REQUIREMENT — Work through the lines below and count those holding "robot"; reply with the number only.

INFORMATION GIVEN —
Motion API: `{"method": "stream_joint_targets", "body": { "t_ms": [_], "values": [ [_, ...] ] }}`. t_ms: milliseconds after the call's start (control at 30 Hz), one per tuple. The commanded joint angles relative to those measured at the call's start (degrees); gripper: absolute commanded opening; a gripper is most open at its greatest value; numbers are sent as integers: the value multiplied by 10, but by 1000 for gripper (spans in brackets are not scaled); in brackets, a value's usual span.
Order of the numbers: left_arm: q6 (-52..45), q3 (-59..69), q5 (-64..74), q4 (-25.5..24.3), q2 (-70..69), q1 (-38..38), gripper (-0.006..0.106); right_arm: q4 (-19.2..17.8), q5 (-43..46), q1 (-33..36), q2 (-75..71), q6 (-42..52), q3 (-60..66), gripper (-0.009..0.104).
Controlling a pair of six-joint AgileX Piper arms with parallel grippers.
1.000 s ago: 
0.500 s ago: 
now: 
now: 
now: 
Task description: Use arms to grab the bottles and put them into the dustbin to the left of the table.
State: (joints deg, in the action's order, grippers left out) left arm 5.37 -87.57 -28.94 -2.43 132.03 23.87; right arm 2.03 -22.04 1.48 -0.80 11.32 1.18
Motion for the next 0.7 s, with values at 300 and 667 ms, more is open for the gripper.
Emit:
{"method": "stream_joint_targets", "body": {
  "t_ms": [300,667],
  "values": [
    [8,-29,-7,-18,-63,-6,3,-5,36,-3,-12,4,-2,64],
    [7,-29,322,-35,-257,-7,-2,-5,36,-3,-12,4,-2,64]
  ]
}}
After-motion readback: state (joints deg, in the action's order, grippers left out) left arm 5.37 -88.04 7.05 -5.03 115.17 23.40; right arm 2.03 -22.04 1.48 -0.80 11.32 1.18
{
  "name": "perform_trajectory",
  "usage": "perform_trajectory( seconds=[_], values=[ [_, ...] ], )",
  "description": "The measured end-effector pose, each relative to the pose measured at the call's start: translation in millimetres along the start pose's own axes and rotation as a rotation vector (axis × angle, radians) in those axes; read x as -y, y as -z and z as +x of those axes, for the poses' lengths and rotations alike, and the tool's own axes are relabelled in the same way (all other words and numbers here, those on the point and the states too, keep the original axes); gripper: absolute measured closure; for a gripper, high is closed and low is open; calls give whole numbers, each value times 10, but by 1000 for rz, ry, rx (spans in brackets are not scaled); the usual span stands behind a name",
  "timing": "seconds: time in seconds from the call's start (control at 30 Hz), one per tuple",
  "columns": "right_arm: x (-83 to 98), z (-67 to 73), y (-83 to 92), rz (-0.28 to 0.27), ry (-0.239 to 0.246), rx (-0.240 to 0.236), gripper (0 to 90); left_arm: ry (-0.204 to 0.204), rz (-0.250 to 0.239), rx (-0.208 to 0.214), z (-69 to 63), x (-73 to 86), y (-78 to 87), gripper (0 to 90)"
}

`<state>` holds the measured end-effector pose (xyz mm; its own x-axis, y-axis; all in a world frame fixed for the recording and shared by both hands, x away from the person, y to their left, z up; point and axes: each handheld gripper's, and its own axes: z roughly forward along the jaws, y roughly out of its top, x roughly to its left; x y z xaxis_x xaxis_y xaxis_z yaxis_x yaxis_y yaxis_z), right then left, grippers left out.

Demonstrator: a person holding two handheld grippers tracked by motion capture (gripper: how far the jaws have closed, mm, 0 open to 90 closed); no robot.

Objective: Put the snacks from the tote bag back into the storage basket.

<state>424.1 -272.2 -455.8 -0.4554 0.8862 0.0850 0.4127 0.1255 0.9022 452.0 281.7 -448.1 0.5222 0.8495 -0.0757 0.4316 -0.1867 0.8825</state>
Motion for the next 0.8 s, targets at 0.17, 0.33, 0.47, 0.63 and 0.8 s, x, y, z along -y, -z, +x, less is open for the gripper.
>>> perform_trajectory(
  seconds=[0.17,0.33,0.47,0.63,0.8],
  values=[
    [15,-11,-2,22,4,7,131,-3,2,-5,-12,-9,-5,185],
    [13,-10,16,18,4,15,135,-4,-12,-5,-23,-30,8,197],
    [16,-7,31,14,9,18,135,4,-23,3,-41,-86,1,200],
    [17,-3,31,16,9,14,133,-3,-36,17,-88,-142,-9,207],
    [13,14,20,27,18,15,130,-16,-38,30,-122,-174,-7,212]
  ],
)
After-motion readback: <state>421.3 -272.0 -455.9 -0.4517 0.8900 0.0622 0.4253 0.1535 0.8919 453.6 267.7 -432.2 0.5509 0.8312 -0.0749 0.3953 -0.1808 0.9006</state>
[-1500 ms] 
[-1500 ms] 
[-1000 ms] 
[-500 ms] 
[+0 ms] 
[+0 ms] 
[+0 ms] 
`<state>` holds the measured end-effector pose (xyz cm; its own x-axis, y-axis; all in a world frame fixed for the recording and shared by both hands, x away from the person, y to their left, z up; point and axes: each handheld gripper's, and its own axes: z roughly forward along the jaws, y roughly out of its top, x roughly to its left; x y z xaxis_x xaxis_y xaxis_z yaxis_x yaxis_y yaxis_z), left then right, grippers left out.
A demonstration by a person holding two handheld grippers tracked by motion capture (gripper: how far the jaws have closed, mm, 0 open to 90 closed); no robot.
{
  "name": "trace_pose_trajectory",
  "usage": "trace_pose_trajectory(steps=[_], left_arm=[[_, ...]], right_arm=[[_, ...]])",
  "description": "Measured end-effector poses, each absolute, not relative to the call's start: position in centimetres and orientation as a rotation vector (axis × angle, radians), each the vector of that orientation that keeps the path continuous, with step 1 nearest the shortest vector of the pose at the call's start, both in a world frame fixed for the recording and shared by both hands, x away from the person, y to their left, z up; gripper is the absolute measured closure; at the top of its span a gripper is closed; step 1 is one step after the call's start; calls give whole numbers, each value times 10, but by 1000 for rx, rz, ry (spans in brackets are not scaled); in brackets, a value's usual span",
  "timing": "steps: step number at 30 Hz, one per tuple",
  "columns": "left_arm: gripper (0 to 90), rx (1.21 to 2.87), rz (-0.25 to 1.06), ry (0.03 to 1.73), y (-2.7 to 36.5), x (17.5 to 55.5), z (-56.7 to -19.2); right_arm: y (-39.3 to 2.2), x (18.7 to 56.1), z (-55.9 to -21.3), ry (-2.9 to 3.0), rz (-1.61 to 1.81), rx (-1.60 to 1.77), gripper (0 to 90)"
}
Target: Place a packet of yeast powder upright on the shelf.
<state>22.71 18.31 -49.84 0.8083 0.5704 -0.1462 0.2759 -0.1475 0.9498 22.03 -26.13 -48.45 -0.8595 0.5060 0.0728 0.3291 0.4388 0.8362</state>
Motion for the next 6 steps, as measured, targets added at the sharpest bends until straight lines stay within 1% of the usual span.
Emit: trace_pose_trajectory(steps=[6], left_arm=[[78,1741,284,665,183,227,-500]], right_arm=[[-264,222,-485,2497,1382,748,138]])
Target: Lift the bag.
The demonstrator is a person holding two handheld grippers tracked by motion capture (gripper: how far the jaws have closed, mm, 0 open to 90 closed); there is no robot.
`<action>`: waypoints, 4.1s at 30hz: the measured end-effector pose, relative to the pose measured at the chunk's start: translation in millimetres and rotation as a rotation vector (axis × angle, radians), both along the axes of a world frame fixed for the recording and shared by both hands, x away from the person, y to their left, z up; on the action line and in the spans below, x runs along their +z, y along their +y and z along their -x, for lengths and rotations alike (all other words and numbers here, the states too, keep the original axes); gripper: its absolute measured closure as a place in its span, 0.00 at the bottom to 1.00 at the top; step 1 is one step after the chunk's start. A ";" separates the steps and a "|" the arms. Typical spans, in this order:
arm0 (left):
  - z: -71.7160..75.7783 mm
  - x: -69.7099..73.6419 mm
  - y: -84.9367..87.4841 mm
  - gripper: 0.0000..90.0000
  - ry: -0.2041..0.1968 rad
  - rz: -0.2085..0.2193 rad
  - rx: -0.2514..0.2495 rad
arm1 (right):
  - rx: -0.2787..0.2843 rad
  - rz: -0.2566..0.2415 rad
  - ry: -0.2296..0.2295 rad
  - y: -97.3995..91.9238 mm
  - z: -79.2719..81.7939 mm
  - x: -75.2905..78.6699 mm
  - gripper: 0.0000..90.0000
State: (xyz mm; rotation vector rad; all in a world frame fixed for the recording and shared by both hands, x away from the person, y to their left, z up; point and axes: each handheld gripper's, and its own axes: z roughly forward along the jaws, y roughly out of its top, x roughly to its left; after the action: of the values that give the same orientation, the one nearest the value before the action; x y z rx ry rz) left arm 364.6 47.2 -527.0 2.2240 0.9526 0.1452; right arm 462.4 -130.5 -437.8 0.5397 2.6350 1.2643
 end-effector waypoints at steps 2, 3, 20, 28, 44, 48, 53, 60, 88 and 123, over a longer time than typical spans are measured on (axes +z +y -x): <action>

ANSWER TO THE PROBLEM — 3